> **Your goal**: Among the entries below, take the line with "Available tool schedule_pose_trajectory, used" and the line with "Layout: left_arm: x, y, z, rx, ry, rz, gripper", and output them and every line between them exactly, with nothing else.

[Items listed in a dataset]
▼
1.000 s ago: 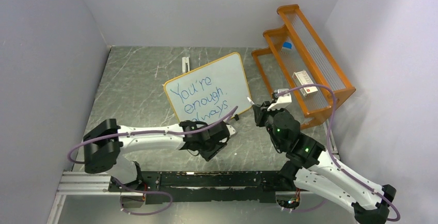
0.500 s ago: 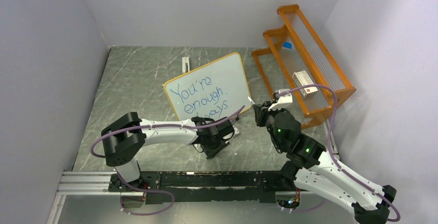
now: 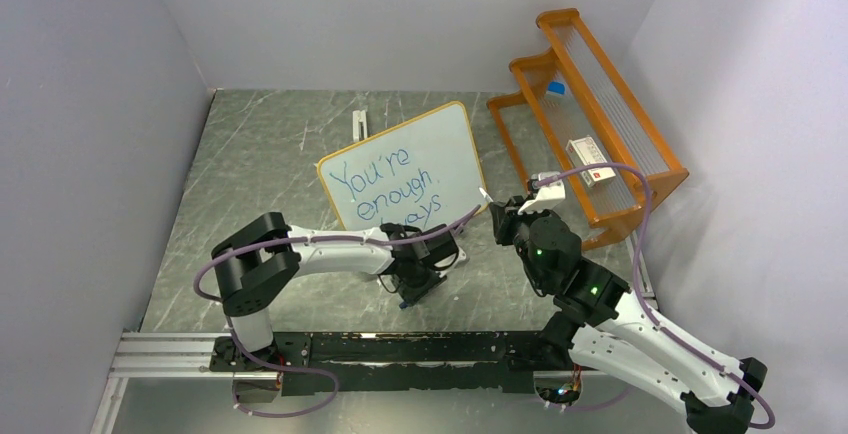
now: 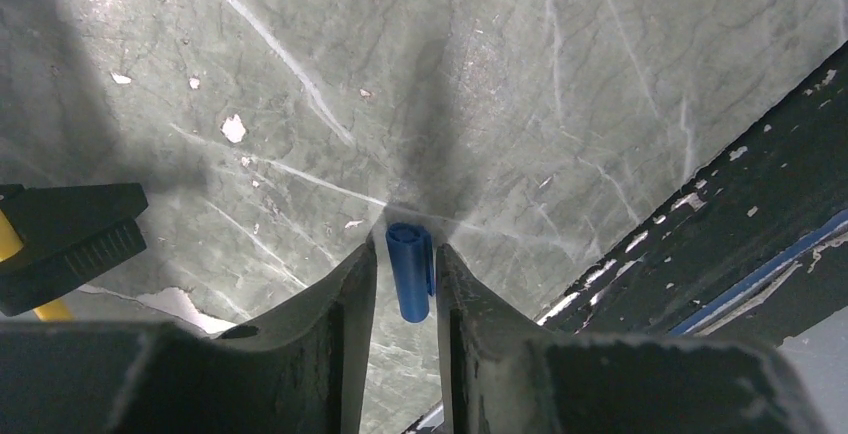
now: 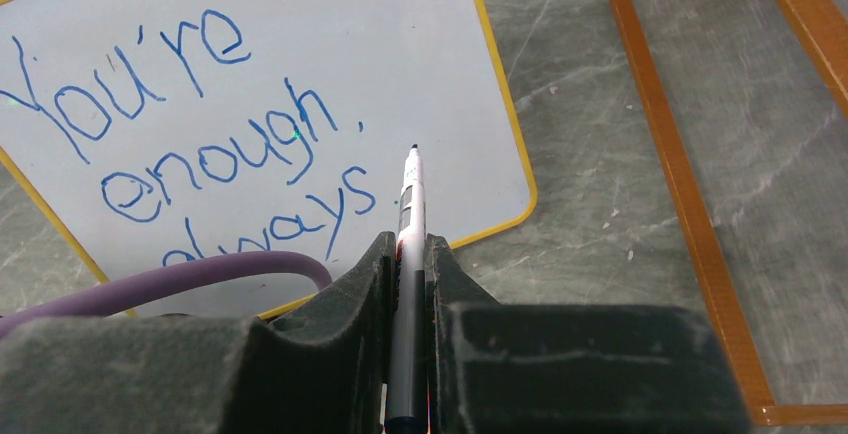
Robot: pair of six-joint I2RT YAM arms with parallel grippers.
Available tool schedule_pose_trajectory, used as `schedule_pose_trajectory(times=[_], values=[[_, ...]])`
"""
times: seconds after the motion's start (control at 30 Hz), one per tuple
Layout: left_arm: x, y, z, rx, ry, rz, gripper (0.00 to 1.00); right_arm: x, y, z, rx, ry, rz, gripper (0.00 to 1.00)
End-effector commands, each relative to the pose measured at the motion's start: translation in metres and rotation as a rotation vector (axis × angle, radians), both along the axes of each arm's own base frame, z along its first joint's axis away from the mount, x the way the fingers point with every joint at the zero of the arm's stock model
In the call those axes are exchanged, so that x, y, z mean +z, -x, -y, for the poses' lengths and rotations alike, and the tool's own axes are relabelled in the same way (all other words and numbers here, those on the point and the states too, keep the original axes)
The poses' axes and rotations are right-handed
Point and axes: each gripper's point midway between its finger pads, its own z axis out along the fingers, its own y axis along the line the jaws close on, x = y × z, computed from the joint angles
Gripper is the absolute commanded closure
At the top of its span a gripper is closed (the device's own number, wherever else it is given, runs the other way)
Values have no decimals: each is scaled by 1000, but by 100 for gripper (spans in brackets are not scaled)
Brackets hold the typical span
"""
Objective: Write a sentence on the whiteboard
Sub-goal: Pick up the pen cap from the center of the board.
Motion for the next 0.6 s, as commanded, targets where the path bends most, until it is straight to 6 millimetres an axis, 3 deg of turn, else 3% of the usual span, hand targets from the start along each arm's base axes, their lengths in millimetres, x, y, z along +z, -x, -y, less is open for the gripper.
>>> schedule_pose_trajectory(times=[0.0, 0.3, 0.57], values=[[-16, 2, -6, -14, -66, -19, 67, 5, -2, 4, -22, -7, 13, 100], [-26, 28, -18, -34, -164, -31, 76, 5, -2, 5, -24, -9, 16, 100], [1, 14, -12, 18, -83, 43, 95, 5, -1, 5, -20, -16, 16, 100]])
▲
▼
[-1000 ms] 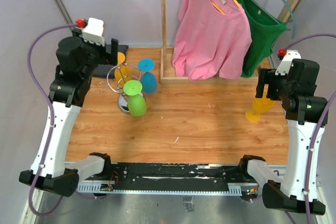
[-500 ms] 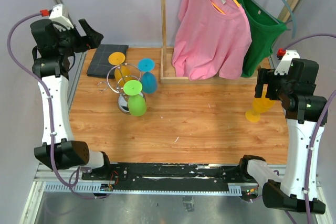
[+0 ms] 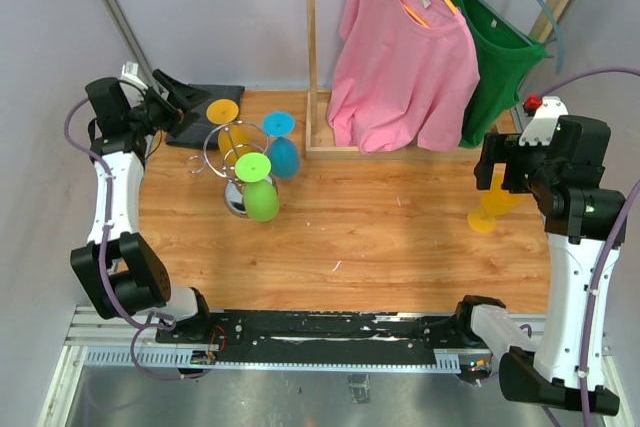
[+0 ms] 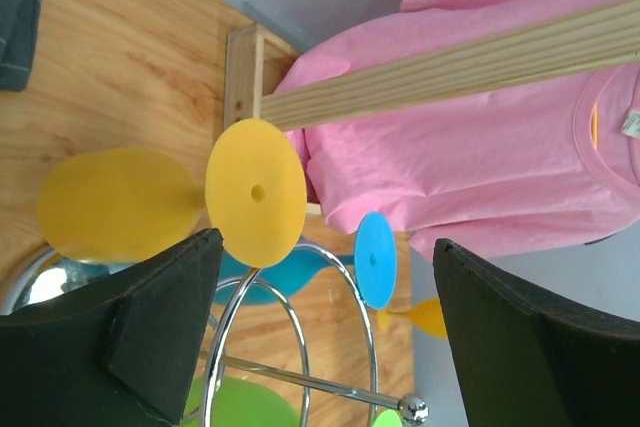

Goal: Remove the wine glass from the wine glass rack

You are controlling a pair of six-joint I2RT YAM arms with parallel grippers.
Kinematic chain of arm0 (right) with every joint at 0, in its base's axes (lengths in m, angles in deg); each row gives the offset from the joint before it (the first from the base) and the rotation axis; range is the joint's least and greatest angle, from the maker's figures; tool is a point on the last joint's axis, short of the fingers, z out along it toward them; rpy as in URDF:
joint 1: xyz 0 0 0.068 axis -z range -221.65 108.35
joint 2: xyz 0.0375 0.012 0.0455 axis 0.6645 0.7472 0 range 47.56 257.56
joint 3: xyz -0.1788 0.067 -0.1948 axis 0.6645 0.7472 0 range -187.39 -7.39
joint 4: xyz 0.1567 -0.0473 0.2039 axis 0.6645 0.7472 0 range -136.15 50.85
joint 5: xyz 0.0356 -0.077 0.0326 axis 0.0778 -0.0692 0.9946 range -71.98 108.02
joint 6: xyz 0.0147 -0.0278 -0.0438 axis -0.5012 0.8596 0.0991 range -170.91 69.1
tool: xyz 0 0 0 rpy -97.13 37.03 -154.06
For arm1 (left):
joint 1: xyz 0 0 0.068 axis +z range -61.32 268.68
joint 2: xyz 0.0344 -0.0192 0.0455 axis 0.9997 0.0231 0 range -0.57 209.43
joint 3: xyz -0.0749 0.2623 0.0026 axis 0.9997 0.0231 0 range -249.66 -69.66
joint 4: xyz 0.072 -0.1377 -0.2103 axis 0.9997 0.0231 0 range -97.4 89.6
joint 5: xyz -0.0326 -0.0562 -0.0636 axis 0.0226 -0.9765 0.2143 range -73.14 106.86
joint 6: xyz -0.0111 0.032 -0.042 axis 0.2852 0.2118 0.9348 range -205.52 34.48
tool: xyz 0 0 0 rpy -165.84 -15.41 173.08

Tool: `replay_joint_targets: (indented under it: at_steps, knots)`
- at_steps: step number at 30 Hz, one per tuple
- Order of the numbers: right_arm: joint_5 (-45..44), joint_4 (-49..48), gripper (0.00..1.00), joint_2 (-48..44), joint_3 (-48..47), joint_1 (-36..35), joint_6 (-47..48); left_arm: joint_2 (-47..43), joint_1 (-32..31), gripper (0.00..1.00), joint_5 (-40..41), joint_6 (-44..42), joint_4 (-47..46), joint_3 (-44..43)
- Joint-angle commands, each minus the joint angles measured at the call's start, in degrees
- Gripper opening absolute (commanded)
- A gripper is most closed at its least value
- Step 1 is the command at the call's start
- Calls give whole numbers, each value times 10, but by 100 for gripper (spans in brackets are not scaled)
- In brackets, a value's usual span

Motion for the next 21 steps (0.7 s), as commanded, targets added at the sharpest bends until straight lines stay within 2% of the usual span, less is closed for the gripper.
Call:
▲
> **Written answer**:
Available tool schedule_pose_trajectory, used as `schedule_pose_trajectory(times=[_], values=[[_, ...]])`
"""
times: seconds after the motion's start (control at 30 Hz), one per tuple
Layout: left_arm: x, y, z, rx, ry, rz, gripper (0.00 to 1.00); right_arm: x, y, z, rx, ry, rz, gripper (0.00 to 1.00)

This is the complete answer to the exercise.